I was trying to solve $\displaystyle\int_0^1\frac{\operatorname{Ti_3^2}(x)}{x}\mathrm{d}x$, where $\displaystyle\operatorname{Ti_n}(x)=\sum_{k=0}^\infty\frac{(-1)^kx^{2k+1}}{(2k+1)^n}$ denotes the inverse tangent integral of order $n$. and $\displaystyle\operatorname{Ti_n}(x)=\int_0^x\frac{\operatorname{Ti_{n-1}}(t)}{t}\mathrm{d}t$

I started by using integration by parts, $$\displaystyle\int_0^1\frac{\operatorname{Ti_3^2}(x)}{x}\mathrm{d}x\overset{IBP}{=}[\operatorname{Ti_3}(x)\operatorname{Ti_4}(x)]_0^1-\int_0^1\frac{\operatorname{Ti_2}(x)\operatorname{Ti_4}(x)}{x}\mathrm{d}x$$ $$\displaystyle\overset{IBP}{=}\beta(3)\beta(4)-[\operatorname{Ti_2}(x)\operatorname{Ti_5}(x)]+\int_0^1\frac{\arctan(x)\operatorname{Ti_5}(x)}{x}\mathrm{d}x$$ $$\displaystyle\overset{IBP}{=}\beta(3)\beta(4)-\beta(2)\beta(5)+[\arctan(x)\operatorname{Ti_6}(x)]_0^1-\int_0^1\frac{\operatorname{Ti_6}(x)}{1+x^2}\mathrm{d}x$$ $$=\beta(3)\beta(4)-\beta(2)\beta(5)+\frac{\pi}{4}\beta(6)-\int_0^1\frac{\operatorname{Ti_6}(x)}{1+x^2}\mathrm{d}x$$ $$=\frac{\pi^3}{32}\beta(4)-\frac{5\pi^5}{1536}G+\frac{\pi}{4}\beta(6)-\int_0^1\frac{\operatorname{Ti_6}(x)}{1+x^2}\mathrm{d}x$$ The integral $\displaystyle\int_0^1\frac{\operatorname{Ti_6}(x)}{1+x^2}\mathrm{d}x$ has to evaluate to $\displaystyle-\frac{\pi^3}{32}\beta(4)-\frac{5\pi^5}{1536}G-\frac{\pi}{4}\beta(6)+\frac{381}{128}\zeta(7)$, because one closed form for the initial integral is $\displaystyle\frac{\pi}{2}\beta(6)+\frac{\pi^3}{16}\beta(4)-\frac{381}{128}\zeta(7)$, but I have no idea how to solve it.
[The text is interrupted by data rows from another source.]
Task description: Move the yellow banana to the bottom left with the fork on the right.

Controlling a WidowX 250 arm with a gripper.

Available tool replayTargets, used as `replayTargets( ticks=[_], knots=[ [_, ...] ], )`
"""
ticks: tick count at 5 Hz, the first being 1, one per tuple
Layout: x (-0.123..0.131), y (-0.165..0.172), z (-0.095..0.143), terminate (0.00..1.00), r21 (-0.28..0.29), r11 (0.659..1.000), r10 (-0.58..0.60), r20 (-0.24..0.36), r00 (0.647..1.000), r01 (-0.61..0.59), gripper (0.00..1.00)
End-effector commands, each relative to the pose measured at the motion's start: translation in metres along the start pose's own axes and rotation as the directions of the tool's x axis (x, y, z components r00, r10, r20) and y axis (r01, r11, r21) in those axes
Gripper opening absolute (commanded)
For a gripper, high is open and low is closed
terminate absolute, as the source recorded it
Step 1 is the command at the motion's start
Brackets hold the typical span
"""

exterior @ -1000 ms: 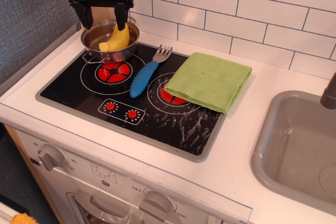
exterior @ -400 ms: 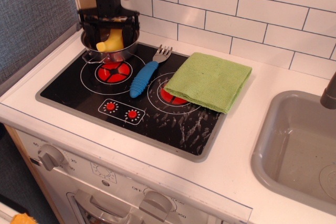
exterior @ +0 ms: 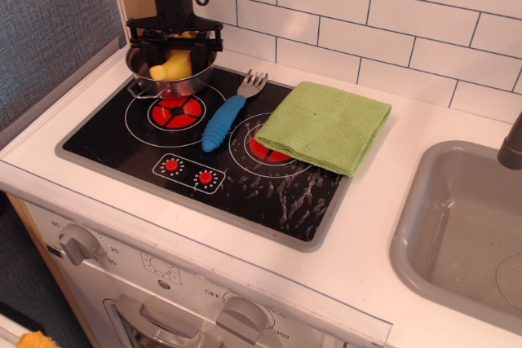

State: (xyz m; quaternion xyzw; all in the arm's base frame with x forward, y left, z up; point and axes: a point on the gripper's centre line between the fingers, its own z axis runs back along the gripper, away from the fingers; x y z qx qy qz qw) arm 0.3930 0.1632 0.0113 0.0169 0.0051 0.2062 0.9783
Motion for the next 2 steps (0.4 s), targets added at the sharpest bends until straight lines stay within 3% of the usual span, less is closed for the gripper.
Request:
replayTargets(
  ticks=[1, 2],
  knots=[
    [0.003, -0.002, 0.055, 0.00, -0.029, 1.000, 0.001, 0.157, 0.988, 0.004, 0.00],
    [-0.005, -0.002, 0.093, 0.00, -0.066, 0.998, 0.013, 0.256, 0.966, 0.004, 0.00]
  ],
)
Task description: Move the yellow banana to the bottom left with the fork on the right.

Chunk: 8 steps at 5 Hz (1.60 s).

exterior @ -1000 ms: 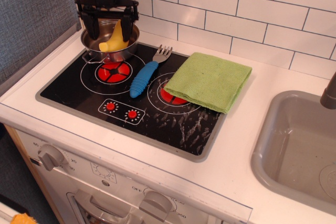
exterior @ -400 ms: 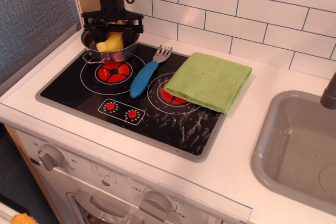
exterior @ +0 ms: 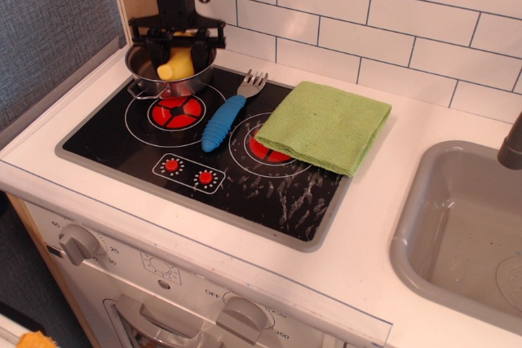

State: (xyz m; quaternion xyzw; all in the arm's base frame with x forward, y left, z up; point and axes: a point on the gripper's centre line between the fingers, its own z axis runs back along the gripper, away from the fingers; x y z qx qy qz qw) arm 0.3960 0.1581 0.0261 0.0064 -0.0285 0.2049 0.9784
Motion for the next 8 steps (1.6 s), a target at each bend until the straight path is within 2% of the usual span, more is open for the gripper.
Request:
replayTargets(
  ticks=[1, 2, 3, 5, 6, 7, 8],
  knots=[
    [-0.022, 0.002, 0.093, 0.00, -0.022, 1.000, 0.022, 0.226, 0.974, -0.018, 0.00],
    [-0.056, 0.011, 0.086, 0.00, 0.005, 0.999, 0.035, 0.185, 0.982, -0.036, 0.00],
    [-0.084, 0.021, 0.066, 0.00, 0.013, 0.998, 0.057, 0.127, 0.990, -0.060, 0.00],
    [-0.119, 0.013, 0.040, 0.00, 0.019, 0.998, 0.058, 0.061, 0.996, -0.059, 0.00],
    [-0.128, 0.008, 0.025, 0.00, 0.022, 0.998, 0.054, 0.024, 0.998, -0.055, 0.00],
    [-0.126, 0.003, 0.013, 0.00, 0.023, 0.999, 0.026, 0.019, 0.999, -0.027, 0.00],
    [-0.119, -0.001, 0.007, 0.00, 0.031, 0.999, -0.016, 0.066, 0.998, 0.014, 0.00]
  ],
)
I tried to use some identities for $\operatorname{Ti_6}(x)$, but I the only one I found was $\operatorname{Ti_6}(x)=\frac{1}{2i}\left(\operatorname{Li_6}(ix)-\operatorname{Li_6}(-ix)\right)$, and I think that only makes it worse.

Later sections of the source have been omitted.